WHAT YOU NEED TO DO: Reproduce the first line of the entries that follow and each later line, word for word, ending with the one containing "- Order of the".

◆ ◆ ◆ ◆ ◆ ◆ ◆

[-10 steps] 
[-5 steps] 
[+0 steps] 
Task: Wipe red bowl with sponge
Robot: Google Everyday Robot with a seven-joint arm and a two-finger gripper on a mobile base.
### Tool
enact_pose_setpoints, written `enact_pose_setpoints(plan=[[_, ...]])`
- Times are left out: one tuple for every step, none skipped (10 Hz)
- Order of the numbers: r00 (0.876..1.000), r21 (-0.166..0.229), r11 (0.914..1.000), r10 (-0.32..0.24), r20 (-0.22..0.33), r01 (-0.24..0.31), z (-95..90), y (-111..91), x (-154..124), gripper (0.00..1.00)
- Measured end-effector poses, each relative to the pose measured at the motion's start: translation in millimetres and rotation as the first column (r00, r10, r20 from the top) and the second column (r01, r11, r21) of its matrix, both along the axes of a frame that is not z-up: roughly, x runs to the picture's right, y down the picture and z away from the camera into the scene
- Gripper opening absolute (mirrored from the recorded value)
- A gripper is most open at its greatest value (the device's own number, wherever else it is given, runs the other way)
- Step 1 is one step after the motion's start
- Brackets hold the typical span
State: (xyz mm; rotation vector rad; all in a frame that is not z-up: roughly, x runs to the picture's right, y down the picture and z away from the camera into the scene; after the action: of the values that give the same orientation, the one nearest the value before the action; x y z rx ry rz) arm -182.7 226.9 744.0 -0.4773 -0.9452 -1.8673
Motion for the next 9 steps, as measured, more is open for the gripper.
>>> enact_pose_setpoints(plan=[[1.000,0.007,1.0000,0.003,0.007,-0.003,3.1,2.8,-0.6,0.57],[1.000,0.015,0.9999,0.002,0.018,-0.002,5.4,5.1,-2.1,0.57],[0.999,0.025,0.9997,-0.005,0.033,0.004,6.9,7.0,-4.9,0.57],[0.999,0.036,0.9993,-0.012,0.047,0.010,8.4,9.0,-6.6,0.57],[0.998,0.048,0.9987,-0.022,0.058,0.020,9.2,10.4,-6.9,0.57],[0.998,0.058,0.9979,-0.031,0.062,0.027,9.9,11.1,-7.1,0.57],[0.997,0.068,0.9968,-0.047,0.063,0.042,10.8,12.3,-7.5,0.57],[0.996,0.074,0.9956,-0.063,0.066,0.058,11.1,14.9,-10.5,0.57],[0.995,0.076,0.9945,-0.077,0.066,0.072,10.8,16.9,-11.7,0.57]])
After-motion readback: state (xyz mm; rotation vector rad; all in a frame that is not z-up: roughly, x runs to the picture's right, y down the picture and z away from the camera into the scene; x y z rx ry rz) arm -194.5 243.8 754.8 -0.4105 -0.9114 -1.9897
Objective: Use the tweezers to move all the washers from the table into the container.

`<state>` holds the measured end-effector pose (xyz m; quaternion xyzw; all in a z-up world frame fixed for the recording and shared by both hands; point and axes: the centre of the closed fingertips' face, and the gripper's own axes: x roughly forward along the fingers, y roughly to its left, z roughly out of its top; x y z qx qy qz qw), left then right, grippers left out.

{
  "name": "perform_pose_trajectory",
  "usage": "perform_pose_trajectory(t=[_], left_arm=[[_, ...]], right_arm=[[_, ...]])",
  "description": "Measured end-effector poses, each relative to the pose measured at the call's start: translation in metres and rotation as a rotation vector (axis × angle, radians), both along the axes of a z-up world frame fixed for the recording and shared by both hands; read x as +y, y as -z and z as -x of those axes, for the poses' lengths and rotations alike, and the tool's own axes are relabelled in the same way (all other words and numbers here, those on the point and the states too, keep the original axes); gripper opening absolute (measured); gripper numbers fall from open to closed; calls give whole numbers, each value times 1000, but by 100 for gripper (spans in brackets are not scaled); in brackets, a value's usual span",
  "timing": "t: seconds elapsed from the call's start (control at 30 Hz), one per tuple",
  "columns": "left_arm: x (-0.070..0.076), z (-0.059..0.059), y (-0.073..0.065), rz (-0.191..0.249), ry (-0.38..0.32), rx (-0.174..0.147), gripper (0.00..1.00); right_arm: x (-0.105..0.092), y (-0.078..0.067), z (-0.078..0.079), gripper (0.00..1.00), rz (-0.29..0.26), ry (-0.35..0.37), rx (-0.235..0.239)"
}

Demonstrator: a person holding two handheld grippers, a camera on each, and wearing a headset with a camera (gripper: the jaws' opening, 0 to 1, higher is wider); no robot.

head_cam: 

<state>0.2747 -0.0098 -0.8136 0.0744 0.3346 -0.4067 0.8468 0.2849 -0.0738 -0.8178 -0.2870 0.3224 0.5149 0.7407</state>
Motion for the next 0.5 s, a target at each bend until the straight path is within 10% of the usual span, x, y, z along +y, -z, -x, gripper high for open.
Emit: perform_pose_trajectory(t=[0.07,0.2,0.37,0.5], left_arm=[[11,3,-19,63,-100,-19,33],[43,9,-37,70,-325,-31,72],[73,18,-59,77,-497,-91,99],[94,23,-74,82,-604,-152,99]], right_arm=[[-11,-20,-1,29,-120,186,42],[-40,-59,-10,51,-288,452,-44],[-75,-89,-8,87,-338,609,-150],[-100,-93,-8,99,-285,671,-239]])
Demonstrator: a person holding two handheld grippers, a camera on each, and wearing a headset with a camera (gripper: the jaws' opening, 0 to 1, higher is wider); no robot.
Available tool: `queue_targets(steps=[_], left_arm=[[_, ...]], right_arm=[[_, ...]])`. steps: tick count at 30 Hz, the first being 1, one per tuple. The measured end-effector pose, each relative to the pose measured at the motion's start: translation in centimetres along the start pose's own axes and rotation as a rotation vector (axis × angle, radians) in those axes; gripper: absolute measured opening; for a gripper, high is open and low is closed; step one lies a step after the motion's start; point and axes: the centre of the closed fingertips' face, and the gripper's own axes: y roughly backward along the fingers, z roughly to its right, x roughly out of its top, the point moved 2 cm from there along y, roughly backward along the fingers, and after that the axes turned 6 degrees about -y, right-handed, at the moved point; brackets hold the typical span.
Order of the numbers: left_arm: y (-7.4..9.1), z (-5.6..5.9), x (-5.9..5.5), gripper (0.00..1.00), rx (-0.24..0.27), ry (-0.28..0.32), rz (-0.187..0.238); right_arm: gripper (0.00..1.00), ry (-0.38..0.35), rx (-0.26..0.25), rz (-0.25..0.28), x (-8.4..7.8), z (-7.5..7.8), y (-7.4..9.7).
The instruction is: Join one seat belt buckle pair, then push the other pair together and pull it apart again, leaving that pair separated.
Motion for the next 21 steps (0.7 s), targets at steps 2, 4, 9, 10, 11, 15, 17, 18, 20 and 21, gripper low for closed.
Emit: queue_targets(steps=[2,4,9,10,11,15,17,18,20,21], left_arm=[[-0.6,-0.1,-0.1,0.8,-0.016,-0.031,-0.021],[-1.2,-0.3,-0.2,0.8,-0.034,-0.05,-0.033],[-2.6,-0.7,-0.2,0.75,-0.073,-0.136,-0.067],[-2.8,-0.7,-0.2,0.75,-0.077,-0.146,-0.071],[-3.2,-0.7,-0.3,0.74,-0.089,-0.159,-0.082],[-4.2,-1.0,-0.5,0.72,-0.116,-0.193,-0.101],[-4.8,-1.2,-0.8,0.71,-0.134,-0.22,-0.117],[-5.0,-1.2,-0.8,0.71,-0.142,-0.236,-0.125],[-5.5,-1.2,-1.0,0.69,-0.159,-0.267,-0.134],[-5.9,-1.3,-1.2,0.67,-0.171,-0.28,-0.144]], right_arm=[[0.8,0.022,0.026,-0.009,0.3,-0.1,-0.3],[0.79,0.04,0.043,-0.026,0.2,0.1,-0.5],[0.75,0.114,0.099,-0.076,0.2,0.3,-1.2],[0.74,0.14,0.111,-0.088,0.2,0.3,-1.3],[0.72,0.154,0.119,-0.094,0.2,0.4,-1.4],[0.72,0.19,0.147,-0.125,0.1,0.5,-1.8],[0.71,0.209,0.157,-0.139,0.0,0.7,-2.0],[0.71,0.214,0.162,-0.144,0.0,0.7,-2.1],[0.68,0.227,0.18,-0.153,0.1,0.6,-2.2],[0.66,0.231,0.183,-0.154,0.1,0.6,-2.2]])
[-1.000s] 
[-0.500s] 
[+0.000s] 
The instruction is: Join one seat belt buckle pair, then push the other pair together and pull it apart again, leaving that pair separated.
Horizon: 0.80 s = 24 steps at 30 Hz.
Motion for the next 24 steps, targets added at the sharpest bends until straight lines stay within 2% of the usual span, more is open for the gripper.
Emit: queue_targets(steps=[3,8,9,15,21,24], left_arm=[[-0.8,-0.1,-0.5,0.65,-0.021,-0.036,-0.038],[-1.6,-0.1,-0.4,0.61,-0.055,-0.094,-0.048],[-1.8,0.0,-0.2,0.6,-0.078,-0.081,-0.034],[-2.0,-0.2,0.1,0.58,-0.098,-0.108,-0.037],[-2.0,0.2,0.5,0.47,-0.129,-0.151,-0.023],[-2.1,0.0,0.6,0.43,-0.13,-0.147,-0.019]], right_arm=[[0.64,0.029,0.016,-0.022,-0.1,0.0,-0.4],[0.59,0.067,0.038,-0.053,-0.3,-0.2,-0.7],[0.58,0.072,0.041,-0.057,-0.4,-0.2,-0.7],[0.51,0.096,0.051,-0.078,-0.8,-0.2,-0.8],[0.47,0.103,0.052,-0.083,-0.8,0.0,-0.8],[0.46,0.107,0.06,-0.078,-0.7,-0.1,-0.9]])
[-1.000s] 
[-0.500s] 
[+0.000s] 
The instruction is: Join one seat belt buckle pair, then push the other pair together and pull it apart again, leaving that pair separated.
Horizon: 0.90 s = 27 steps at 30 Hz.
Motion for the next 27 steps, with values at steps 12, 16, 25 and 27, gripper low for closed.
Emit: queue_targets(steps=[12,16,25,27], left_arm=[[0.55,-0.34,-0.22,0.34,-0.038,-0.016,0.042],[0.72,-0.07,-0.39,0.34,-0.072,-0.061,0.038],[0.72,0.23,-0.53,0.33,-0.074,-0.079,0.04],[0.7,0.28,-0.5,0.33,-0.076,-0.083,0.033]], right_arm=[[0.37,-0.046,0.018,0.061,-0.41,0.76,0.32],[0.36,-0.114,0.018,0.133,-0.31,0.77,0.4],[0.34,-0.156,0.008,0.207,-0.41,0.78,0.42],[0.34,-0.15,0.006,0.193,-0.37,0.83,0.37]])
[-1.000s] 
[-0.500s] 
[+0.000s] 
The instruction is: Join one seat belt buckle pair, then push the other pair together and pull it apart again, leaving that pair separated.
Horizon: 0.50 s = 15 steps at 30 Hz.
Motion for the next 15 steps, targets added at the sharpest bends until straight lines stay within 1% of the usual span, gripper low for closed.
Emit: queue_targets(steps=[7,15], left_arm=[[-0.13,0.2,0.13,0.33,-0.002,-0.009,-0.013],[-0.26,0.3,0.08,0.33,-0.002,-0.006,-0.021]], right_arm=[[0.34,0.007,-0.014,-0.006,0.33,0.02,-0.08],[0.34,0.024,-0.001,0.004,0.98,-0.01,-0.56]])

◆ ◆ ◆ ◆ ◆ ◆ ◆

SOLUTION FOR THIS TASK:
[-10 steps] 
[-5 steps] 
[+0 steps] 
Task: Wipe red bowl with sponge
Robot: Google Everyday Robot with a seven-joint arm and a two-finger gripper on a mobile base.
### Tool
enact_pose_setpoints, written `enact_pose_setpoints(plan=[[_, ...]])`
- Times are left out: one tuple for every step, none skipped (10 Hz)
- Order of the numbers: r00 (0.876..1.000), r21 (-0.166..0.229), r11 (0.914..1.000), r10 (-0.32..0.24), r20 (-0.22..0.33), r01 (-0.24..0.31), z (-95..90), y (-111..91), x (-154..124), gripper (0.00..1.00)

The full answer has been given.